Task goal: Number of lines below with "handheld": work it out and reply with that number only.

━━━

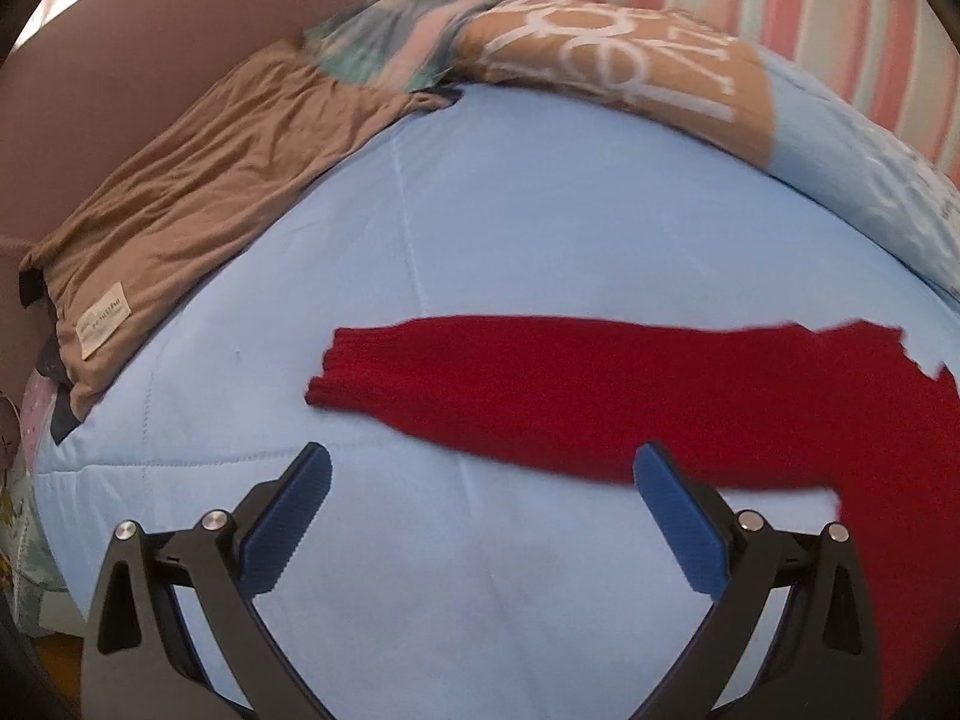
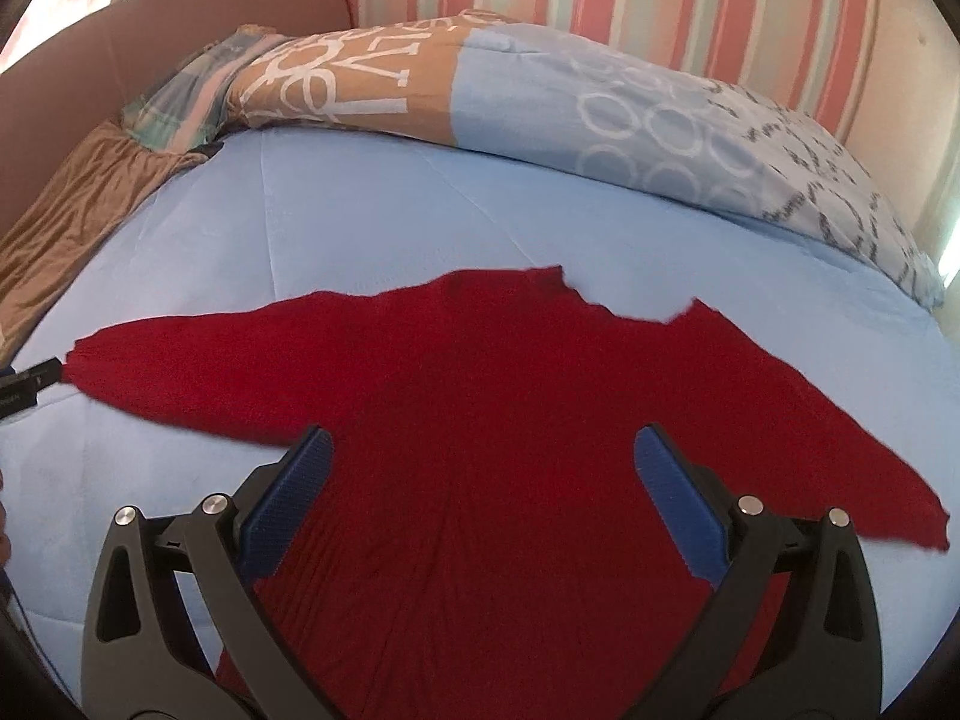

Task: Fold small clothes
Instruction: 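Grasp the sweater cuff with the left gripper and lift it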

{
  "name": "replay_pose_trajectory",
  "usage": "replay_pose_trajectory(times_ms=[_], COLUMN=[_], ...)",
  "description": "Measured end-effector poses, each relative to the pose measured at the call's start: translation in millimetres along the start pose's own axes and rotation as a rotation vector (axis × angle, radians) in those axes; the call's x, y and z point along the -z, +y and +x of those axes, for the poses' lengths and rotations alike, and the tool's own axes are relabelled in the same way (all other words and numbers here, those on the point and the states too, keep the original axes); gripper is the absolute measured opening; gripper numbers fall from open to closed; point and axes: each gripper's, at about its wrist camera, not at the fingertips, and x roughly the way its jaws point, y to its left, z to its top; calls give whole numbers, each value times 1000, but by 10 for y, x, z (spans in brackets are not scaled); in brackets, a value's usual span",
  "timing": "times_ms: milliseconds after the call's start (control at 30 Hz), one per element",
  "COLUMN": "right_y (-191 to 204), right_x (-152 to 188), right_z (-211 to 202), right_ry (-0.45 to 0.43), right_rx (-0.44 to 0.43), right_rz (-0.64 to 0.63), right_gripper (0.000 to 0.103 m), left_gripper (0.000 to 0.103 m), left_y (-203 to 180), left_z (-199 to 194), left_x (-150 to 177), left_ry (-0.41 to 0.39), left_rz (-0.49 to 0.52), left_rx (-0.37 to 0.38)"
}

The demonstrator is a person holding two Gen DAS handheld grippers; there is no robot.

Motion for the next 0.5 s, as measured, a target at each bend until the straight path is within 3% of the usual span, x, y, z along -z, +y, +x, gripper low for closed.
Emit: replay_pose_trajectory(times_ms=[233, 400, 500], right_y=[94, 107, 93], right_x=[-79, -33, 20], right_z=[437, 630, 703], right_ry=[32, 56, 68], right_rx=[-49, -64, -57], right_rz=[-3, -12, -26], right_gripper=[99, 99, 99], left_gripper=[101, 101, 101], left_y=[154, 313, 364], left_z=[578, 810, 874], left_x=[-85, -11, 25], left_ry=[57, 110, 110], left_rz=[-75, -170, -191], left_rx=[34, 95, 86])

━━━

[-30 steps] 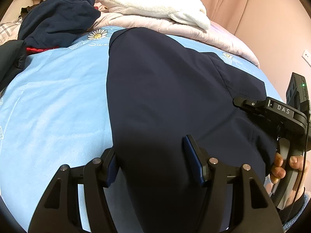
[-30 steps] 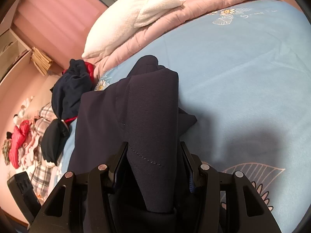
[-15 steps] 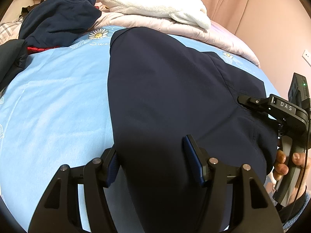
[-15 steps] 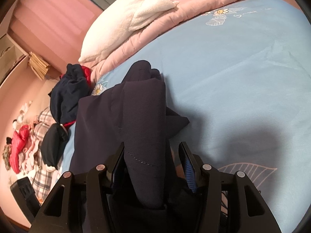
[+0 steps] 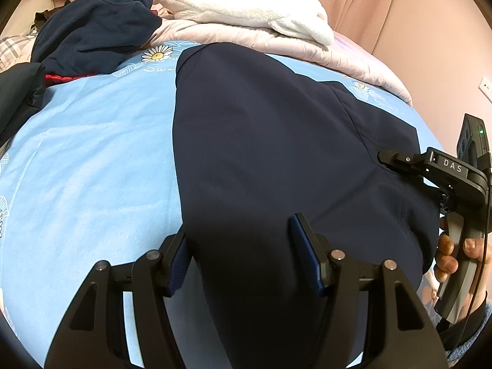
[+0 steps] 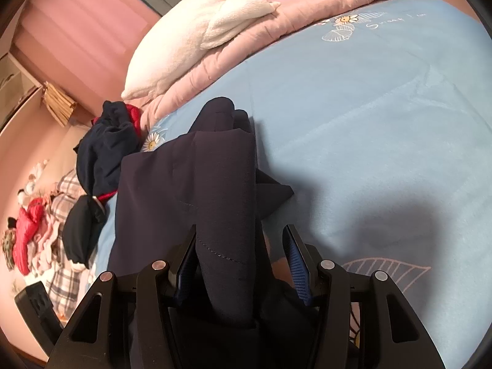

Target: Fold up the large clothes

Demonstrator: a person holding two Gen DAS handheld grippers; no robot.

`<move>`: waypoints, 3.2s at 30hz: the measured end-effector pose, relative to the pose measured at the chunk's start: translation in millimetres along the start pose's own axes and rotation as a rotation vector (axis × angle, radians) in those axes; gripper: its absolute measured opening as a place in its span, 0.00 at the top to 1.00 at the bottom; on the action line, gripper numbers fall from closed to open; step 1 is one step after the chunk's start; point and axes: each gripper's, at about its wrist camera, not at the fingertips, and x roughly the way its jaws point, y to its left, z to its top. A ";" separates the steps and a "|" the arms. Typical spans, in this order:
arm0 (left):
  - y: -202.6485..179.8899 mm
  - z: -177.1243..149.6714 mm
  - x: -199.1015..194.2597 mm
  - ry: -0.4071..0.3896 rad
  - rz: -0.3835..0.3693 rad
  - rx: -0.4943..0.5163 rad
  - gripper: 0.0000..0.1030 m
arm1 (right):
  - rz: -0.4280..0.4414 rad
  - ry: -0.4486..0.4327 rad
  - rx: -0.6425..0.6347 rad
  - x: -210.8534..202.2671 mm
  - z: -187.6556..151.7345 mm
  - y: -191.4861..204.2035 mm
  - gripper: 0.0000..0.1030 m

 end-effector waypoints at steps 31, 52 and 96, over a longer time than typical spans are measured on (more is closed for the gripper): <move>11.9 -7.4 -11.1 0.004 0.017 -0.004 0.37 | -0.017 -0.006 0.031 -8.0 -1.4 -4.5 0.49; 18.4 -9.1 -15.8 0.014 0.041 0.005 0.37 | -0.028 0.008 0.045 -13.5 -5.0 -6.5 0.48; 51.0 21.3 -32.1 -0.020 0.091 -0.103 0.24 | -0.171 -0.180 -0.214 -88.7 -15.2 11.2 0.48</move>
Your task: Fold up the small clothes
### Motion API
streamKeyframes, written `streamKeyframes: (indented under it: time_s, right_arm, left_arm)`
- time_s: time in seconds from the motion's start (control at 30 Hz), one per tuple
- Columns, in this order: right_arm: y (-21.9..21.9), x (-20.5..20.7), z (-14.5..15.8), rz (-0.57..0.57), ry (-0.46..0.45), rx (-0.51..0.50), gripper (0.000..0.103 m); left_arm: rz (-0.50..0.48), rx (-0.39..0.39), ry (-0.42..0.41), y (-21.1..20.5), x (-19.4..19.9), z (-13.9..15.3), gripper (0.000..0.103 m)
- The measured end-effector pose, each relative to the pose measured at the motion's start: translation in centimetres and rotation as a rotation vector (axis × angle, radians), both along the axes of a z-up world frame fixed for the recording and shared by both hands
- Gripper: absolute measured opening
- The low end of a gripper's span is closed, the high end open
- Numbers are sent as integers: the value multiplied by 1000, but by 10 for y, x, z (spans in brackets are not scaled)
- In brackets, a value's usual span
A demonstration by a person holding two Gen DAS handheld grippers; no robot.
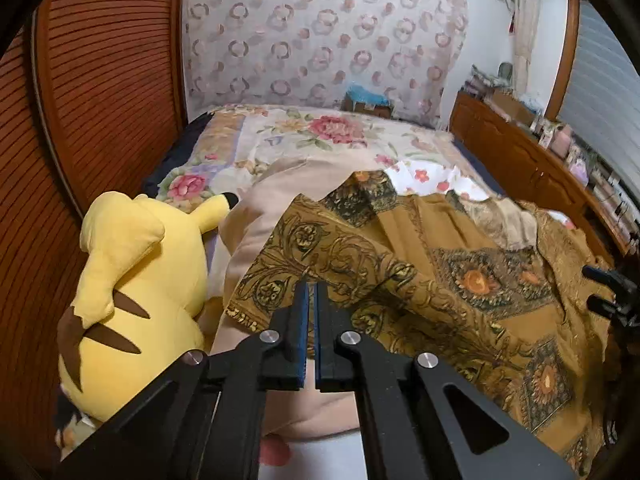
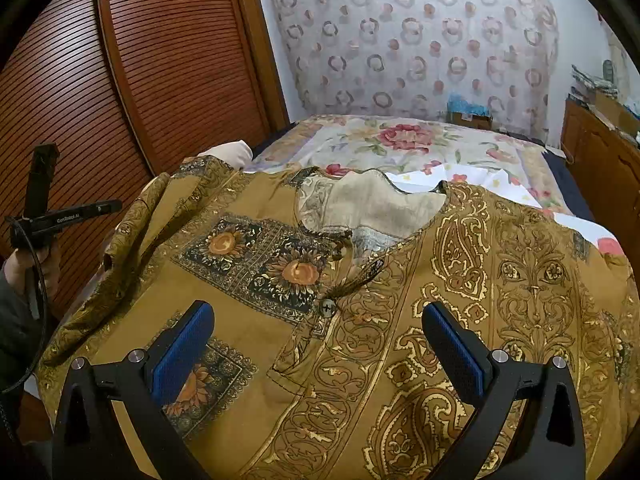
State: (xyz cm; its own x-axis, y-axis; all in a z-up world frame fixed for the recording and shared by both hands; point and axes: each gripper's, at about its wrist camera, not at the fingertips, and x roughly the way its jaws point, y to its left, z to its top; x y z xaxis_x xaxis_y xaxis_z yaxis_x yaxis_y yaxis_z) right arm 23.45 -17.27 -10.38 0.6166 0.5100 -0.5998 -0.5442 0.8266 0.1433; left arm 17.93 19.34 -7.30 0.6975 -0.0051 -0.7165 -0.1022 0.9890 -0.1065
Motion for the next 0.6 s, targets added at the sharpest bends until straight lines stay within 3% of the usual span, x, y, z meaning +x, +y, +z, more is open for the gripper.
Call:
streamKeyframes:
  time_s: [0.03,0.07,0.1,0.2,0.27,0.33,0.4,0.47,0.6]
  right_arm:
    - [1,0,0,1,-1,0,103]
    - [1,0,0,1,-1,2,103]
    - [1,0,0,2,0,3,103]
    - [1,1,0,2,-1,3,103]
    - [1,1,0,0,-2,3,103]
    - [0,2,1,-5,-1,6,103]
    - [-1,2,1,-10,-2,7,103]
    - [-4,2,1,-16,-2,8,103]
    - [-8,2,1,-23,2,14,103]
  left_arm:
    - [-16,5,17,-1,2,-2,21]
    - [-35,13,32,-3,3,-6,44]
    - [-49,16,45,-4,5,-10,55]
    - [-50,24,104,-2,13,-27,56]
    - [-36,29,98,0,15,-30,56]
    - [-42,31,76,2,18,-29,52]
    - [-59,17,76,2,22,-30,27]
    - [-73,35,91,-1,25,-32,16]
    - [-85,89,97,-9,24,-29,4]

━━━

Result: 3